Neues Asylrecht / Während der Fahrt geschlafen

Bielefeld (Kle). Vor drei Monaten hat die Zentrale Ausländerbehörde der Stadt (ZAB) ihre Arbeit aufgenommen. Seitdem sind dort 4.736 asylsuchende Ausländer registriert worden. Der Zustrom ist nicht abgeebbt, obwohl seit dem 1. Juli das neue Asylrecht gilt. Danach können Menschen, die aus "sicheren" Herkunftsländern stammen oder über sichere Drittstaaten eingereist sind, sofort dorthin zurückgewiesen werden.

So einfach, wie das auf dem Papier aussieht, funktioniert das nicht. "Die meisten Neuzugänge haben während der Fahrt fest geschlafen oder ganz hinten in der dunklen Ecke eines Lastwagens gesessen. Darum haben sie nicht mitbekommen, durch welches Land sie eingereist sind." Von diesen jüngsten Erfahrungen der Mitarbeiter der ZAB berichtet der stellvertretende Amtsleiter Thorsten Böhling.

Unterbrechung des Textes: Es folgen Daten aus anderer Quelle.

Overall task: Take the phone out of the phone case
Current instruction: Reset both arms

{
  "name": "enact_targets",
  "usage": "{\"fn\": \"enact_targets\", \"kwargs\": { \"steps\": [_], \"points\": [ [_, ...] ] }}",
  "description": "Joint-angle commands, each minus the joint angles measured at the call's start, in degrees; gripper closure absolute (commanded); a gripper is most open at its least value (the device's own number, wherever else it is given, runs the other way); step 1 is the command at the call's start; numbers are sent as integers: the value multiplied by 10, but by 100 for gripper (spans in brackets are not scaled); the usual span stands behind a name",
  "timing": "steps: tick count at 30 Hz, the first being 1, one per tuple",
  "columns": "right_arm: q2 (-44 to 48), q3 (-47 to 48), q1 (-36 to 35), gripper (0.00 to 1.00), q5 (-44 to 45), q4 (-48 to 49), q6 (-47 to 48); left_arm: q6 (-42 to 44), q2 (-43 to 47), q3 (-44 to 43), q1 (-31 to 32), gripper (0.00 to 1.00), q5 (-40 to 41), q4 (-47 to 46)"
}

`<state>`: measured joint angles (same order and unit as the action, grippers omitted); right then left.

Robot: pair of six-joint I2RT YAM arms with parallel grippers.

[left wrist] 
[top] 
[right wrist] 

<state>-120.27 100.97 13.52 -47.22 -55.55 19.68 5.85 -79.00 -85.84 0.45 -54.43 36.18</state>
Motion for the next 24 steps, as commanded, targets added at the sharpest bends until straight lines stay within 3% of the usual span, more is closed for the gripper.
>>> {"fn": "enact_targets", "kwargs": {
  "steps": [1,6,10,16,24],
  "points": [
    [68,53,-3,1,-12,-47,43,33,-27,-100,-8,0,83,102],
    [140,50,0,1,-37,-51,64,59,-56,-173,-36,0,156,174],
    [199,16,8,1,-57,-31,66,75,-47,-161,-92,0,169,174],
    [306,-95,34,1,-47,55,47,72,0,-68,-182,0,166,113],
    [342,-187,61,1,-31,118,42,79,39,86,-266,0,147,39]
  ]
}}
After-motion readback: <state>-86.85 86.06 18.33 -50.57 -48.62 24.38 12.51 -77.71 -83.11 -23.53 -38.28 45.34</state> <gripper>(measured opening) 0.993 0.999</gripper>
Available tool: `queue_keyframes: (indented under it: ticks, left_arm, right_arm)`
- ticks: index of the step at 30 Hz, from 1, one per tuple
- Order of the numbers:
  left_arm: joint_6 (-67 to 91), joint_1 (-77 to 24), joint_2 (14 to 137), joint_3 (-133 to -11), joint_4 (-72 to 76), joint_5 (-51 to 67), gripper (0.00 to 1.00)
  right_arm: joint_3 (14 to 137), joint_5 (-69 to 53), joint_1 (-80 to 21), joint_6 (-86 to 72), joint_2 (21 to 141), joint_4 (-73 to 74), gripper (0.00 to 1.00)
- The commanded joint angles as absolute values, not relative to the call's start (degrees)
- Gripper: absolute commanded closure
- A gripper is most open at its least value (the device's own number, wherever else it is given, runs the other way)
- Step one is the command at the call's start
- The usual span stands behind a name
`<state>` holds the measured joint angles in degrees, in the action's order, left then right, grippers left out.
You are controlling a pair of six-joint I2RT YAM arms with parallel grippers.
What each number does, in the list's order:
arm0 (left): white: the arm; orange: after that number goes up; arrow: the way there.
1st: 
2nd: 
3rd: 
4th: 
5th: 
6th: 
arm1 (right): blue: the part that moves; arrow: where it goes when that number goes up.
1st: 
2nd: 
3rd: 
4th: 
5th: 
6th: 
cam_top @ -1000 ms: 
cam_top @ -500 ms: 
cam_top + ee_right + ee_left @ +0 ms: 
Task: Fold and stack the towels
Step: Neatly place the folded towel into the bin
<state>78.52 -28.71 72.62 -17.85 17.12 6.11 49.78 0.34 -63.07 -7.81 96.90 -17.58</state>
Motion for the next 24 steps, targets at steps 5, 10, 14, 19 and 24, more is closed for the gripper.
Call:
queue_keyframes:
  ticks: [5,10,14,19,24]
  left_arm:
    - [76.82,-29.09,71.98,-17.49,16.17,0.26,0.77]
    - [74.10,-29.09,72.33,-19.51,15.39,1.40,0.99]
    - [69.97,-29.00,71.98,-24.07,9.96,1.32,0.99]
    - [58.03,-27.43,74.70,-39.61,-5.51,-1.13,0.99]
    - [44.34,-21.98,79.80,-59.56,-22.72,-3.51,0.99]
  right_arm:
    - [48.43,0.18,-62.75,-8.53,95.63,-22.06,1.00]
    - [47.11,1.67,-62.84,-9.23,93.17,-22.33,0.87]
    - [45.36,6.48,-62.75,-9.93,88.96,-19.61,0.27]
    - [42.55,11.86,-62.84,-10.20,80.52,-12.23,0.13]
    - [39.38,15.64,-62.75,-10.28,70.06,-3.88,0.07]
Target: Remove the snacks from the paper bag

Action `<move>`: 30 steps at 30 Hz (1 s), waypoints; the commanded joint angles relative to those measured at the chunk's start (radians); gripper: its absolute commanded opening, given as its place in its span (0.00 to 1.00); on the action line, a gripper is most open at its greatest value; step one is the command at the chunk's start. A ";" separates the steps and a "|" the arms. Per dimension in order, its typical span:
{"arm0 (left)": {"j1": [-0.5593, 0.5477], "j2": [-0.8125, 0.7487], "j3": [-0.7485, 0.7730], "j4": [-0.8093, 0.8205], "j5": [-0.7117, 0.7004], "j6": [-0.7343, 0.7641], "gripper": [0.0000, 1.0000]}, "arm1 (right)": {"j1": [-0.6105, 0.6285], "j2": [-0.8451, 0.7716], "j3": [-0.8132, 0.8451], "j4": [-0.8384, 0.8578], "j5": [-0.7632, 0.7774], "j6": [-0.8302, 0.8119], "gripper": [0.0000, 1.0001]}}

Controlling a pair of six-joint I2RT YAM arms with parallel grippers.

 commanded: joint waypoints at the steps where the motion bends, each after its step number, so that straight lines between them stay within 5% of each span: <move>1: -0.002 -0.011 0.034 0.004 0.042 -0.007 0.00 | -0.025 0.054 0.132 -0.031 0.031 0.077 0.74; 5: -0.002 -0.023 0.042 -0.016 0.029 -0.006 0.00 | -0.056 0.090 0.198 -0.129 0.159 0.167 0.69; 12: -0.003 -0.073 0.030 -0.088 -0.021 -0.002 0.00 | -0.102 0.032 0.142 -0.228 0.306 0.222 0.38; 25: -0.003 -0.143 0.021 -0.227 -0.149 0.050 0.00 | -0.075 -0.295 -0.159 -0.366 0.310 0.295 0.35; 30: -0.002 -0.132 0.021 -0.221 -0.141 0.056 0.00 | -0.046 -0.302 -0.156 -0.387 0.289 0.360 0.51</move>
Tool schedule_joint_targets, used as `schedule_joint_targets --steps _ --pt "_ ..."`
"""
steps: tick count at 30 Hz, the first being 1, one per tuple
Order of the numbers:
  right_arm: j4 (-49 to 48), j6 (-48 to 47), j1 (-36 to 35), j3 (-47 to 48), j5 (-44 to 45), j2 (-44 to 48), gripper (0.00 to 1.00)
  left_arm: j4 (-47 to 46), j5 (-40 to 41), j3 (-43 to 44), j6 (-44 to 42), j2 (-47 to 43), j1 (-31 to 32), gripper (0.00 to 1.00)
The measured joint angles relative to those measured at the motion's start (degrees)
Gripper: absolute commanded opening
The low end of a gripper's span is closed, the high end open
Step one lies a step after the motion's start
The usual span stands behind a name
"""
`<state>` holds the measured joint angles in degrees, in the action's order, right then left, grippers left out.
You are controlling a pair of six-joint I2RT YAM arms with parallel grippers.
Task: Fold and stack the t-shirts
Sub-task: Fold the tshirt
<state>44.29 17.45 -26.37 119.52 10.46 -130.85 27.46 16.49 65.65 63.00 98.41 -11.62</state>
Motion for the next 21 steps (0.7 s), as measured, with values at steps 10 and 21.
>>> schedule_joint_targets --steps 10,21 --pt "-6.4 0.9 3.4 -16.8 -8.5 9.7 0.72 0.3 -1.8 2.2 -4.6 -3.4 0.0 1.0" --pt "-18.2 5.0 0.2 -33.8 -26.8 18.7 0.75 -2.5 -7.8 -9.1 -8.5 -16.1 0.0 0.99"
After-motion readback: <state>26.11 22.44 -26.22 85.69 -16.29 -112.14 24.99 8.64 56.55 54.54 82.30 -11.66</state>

Sein Chef Rüdiger Schmidt ergänzt, dass oft nur durch Zufall nachgewiesen werden könne, wer welchen Weg genommen habe - wenn zum Beispiel die entsprechend datierte Geldumtauschquittung eines Nachbarlandes zum Vorschein komme.

Die Pässe gehen verloren

Auch die Rückführung ins "sichere" Herkunftsland habe ihre Tücken, denn so mancher Asylsuchende gebe an, seinen Pass verloren zu haben. Aber nur Rumänien nehme - nachdem ein entsprechender Vertrag geschlossen werden sei - seine Bürger auch ohne Papiere zurück. In allen anderen Fällen müssten erst Ersatzdokumente beschafft werden. Das brauche seine Zeit.

Von den 4.736 Zugängen von April bis Juni einschließlich, stellten 1.647 ihren Erstantrag in Bielefeld. Die restlichen 3.089 wurden aus anderen Bundesländern zugewiesen. Die meisten Asylsuchenden kamen aus Rumänien, gefolgt von Jugoslawien, den GUS-Staaten und Bulgarien.

In 171 Fällen stellte sich durch den inzwischen obligatorischen Vergleich der Fingerabdrücke beim Bundeskriminalamt heraus, dass sie schon ein oder mehrfach unter anderen Namen Asylanträge laufen hatten. Mit Unterstützung der Polizei wurden die Betroffenen von ZAB-Mitarbeitern in ihren Gemeinschaftsunterkünften aufgesucht, festgenommen und in Abschiebehaft festgesetzt.